Equally intriguing from a scientific standpoint is the idea that mental activity
such as playing bridge can alter the molecular march of a neurological process.

"How can the molecular determinism of Alzheimer's disease be trumped by elderly
people's card-playing?" asked Joseph Coyle, a professor of psychiatry and
neuroscience at Harvard Medical School, in an analysis of Verghese's study. Both
papers are being published today in the New England Journal of Medicine.

"The apparent conflict is between biology and psychology," Coyle said in an
interview. But neuroscientists are finding that in many ways the brain is
"plastic" -- thoughts and experiences change neural structure and chemistry.

"Using the mind actually causes rewiring of the brain, sprouting new synapses --
it may even cause the generation of new neurons," Coyle said. "So psychology
trumps biology."

The new study tracked 469 people over age 75, starting in 1980. The researchers
measured how often they participated in leisure activities such as reading,
walking, dancing and board games. As people aged, researchers tracked how many
people developed dementia.

Verghese's team also solved a chicken-and-egg problem that dogged previous
research: Do mental activities really prevent dementia, or does dementia cause
people to lose interest in mental activities? By screening out anyone who might
have had dementia at the outset from their analysis, the researchers showed that
leisure activities influenced dementia in their study, and not the other way
around.

Those who played board games had a 74 percent lower risk and those who played an
instrument had a 69 percent lower risk. Doing crossword puzzles cut the risk by
38 percent.

Purely physical activities failed to lower the risk, said Verghese, except for
dancing, which lowered the risk by a dramatic 76 percent. Of all the physical
activities, dancing involved the most mental effort, the researchers noted. A
previous study found benefits for gardening, which also involves both mental and
physical effort.

Andrea Farbman, executive director of the American Music Therapy Association,
noted that music therapy is being widely used in Alzheimer's disease care.

"These are people who would not know what day it is, what their name is or where
they are, but they can recall the songs, the chord and music," she said.

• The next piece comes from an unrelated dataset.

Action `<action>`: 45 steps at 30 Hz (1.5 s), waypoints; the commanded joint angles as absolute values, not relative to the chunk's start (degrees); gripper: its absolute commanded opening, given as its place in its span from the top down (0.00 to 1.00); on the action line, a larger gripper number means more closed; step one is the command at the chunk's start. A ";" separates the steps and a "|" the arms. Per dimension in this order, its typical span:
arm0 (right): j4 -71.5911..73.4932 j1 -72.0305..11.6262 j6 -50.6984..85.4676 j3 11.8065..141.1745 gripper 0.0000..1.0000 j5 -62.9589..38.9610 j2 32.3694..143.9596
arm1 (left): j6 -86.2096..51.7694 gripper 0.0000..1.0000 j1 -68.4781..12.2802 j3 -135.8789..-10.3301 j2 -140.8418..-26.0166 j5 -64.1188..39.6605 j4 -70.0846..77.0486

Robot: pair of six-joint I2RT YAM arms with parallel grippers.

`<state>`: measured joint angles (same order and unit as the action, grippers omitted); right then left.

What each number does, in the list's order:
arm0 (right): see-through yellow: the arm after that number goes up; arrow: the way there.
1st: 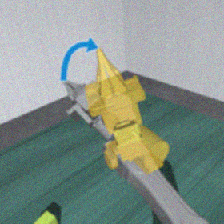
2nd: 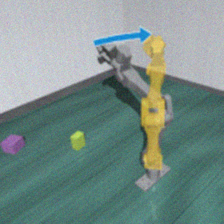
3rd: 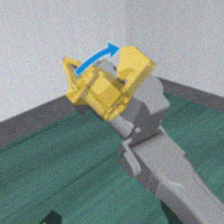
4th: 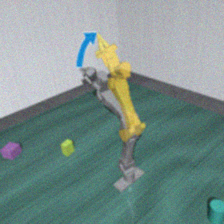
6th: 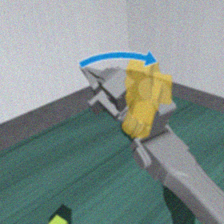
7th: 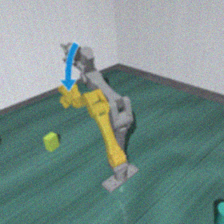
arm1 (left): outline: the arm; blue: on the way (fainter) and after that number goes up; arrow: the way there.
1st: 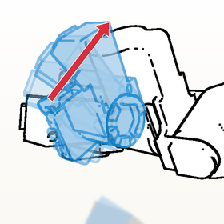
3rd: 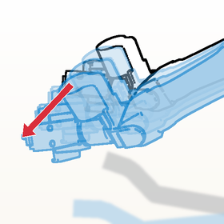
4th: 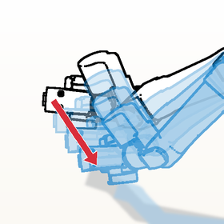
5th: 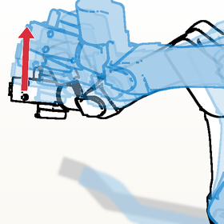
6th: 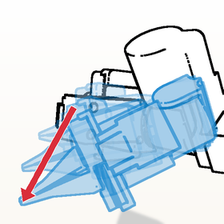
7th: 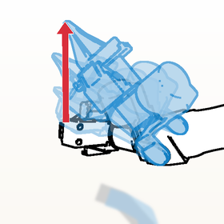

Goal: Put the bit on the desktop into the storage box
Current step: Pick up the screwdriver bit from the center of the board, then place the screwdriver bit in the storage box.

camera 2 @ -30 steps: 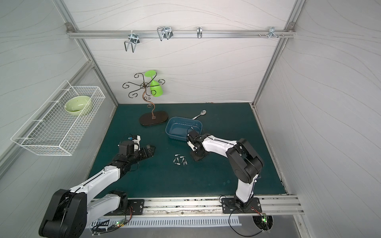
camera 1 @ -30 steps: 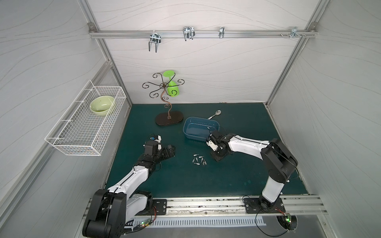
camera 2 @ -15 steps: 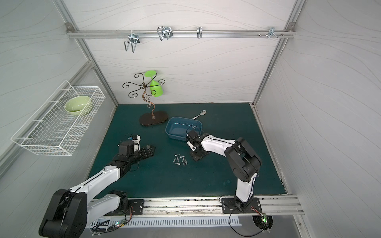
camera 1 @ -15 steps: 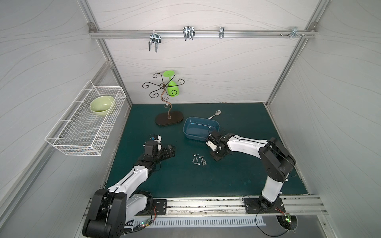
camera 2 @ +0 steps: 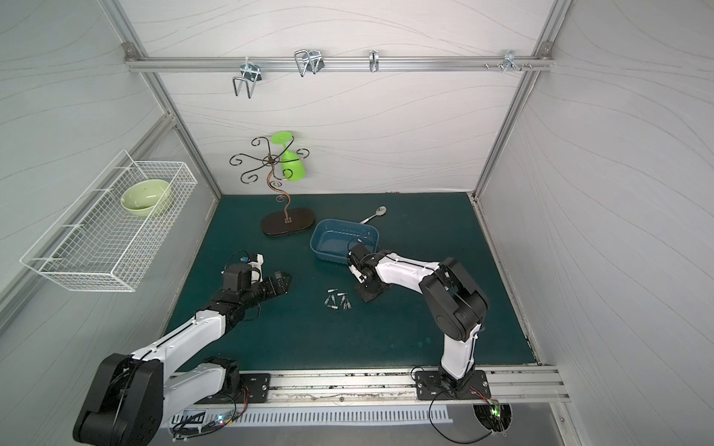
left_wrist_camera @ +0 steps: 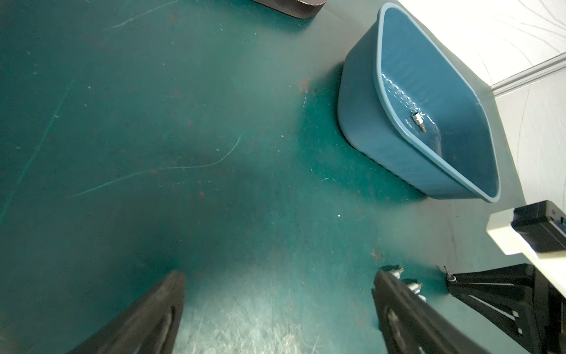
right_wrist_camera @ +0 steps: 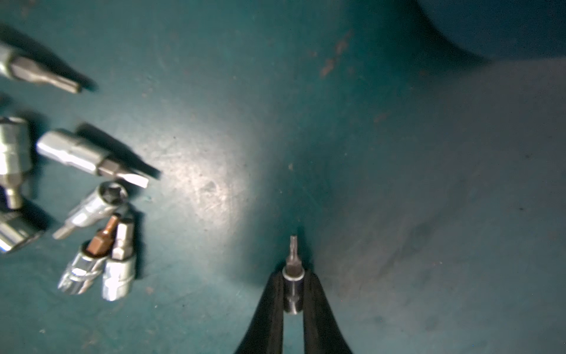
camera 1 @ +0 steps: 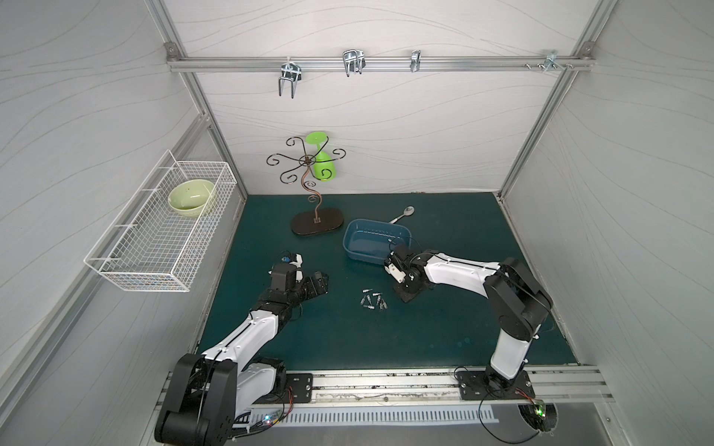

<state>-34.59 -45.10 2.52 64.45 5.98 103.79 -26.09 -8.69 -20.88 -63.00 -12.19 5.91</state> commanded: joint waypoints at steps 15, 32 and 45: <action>-34.30 -45.45 5.03 67.31 0.92 -0.03 97.54 | -25.22 0.01 -8.84 -23.11 -62.73 -11.92 7.12; -26.05 -37.48 8.18 80.25 0.93 -4.28 104.15 | -25.27 0.01 -8.81 -22.88 -62.38 -11.95 7.08; -22.50 -35.77 8.95 88.36 0.92 -4.28 114.37 | -25.22 0.01 -8.83 -22.92 -62.36 -11.98 7.21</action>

Lon S. Schneider, professor of psychiatry, neurology and gerontology at the
University of Southern California, said that while final proof of the benefits
of mental activity would require a study that compared people who systematically
increased mental activity against a group that did not, the current results were
promising.

"Use it or lose it -- exercise your mind," he said. Schneider said that because
participants in Verghese's study had probably been involved in leisure
activities their whole lives, it would be unwise to advise 80-year-olds who had
never been mentally active to solve a crossword puzzle every day.

Rather, he said, people should find ways to stretch their minds doing things
they already enjoy: "If you are interested in sports, learn the box scores," he
said. "Learning the statistics is learning and memory."